### ASSIGNED TASK
Among the lines below, take the one holding "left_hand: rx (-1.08", the one holding "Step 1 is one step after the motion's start", and all lines between them. Set them down exactly.

### RECORDS
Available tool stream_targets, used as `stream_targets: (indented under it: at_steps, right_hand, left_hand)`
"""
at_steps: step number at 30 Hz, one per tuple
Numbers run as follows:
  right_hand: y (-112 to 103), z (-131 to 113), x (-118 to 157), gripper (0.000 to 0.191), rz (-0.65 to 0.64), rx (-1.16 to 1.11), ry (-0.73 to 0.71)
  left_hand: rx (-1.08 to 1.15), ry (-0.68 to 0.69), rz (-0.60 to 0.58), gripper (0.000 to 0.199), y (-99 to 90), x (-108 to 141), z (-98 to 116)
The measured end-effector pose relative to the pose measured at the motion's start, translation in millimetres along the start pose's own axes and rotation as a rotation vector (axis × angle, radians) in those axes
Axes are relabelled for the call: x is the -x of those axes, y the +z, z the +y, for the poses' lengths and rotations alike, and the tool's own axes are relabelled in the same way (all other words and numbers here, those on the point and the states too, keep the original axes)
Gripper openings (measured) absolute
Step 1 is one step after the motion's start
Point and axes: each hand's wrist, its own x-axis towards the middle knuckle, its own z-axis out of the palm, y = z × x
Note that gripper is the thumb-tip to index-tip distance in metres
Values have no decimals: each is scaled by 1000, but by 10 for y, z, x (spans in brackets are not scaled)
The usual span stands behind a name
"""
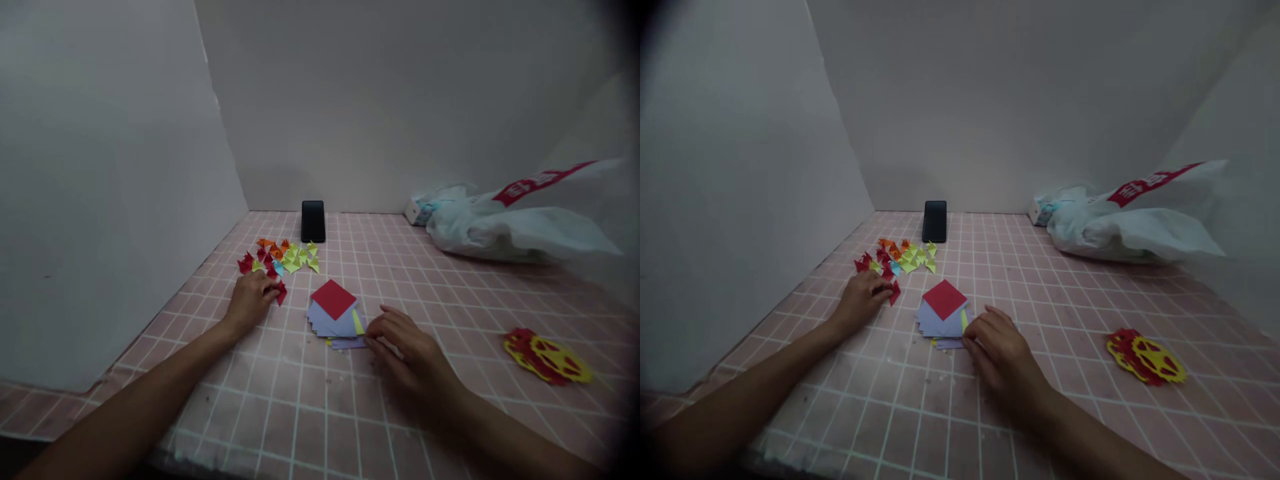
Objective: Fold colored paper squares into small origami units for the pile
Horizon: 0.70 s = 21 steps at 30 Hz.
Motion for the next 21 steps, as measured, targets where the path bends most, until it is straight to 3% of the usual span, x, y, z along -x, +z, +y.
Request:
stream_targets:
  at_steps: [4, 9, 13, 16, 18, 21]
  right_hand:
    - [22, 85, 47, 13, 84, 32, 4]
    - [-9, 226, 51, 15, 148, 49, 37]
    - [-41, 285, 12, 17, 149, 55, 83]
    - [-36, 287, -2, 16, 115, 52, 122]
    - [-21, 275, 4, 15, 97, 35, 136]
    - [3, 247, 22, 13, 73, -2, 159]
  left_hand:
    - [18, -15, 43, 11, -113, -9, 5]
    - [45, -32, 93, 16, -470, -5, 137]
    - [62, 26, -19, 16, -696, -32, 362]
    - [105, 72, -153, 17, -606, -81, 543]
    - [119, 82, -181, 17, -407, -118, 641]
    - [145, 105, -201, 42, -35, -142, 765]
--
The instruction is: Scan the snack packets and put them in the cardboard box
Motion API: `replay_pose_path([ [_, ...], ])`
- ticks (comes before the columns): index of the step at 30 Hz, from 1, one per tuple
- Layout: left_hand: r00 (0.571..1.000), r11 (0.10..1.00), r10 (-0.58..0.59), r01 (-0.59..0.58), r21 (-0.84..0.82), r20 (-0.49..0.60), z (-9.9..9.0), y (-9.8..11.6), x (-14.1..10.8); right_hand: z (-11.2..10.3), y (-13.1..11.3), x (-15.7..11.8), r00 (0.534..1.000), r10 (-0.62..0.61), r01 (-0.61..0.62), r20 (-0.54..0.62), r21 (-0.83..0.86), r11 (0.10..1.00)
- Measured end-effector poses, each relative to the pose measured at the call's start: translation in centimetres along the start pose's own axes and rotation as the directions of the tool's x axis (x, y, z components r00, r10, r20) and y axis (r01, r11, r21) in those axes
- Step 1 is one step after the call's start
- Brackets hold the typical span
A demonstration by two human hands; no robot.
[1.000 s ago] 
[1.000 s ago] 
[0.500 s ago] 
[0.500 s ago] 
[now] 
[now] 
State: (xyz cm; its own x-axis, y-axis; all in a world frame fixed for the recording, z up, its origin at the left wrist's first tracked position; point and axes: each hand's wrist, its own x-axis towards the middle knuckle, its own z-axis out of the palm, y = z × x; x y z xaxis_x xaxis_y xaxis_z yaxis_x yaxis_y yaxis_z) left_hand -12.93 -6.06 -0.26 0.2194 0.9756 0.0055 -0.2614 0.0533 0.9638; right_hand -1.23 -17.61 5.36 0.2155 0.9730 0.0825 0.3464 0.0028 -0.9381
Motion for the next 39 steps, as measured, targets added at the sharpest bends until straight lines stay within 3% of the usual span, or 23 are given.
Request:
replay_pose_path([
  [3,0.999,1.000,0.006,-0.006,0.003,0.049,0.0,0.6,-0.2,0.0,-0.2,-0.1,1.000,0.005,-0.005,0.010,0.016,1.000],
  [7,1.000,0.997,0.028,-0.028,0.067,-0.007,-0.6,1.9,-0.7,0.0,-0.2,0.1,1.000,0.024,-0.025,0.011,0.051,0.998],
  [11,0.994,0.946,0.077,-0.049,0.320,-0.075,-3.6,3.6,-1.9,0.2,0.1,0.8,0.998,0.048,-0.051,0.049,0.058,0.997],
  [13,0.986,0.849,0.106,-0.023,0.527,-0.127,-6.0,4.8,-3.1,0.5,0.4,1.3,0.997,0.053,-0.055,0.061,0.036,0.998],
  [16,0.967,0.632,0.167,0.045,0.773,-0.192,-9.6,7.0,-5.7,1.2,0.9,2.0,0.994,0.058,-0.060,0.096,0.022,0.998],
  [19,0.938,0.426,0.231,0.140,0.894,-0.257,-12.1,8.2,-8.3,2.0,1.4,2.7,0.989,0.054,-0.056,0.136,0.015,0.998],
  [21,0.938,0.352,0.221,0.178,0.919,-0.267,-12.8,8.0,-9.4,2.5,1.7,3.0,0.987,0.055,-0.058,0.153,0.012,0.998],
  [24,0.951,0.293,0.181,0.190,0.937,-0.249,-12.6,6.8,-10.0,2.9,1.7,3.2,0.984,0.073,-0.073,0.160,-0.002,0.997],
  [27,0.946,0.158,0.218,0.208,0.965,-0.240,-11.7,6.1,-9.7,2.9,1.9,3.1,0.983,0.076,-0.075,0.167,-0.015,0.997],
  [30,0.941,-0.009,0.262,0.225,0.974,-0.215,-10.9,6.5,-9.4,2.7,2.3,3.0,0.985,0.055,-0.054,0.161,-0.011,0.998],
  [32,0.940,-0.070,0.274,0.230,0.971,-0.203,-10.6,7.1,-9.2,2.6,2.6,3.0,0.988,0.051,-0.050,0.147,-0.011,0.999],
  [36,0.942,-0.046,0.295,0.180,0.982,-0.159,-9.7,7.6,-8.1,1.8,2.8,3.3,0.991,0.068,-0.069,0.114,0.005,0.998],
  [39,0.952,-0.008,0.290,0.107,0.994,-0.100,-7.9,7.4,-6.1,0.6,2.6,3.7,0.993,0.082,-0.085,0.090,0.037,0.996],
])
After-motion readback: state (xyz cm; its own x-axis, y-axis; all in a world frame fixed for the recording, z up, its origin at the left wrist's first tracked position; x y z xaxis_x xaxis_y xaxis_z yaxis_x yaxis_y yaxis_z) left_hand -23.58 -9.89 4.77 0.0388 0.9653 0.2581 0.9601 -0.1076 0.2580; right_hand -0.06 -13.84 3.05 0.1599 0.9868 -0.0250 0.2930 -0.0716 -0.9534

### EXPECTED ANSWER
  left_hand: rx (-1.08 to 1.15), ry (-0.68 to 0.69), rz (-0.60 to 0.58), gripper (0.000 to 0.199), y (-99 to 90), x (-108 to 141), z (-98 to 116)
The measured end-effector pose relative to the pose measured at the motion's start, translation in millimetres along the start pose's own axes and rotation as a rotation vector (axis × angle, radians) in those axes
Axes are relabelled for the call: x is the -x of those axes, y the +z, z the +y, for the poses' lengths and rotations alike, and the tool's own axes are relabelled in the same way (all other words and numbers here, those on the point and the states too, keep the original axes)
Gripper openings (measured) absolute
Step 1 is one step after the motion's start

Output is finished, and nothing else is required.